- **Problem details**: Scan the listing below for lines with the word "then". Report how many there are, as a number alone.

☆ ☆ ☆ ☆ ☆ ☆ ☆

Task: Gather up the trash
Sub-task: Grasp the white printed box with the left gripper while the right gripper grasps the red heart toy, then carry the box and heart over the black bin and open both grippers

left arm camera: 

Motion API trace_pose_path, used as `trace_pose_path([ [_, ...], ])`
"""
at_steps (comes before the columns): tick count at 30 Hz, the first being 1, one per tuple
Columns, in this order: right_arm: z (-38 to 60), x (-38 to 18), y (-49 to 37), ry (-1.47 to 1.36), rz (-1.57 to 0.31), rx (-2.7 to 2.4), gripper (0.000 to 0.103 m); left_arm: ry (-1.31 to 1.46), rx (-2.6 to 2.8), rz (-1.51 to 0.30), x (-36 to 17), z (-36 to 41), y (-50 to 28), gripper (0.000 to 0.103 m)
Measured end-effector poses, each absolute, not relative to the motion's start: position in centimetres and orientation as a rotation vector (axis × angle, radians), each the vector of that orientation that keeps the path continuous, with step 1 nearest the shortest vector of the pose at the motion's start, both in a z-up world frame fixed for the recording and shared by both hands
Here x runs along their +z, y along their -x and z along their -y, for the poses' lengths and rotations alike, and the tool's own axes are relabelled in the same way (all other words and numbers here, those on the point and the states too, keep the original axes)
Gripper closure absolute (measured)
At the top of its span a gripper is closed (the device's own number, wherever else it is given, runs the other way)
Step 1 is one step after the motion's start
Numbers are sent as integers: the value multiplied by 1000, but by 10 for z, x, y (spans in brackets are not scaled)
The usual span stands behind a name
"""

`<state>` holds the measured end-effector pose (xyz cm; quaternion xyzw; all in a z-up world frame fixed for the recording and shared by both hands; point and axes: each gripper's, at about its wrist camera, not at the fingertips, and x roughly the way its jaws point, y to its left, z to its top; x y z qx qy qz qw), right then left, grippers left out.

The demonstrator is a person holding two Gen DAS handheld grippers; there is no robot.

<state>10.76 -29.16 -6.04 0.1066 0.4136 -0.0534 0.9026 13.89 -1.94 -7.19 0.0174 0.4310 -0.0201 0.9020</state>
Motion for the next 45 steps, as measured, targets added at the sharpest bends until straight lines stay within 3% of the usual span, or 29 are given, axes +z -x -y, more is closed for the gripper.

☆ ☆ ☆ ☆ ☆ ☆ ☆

- **Exercise result**: 2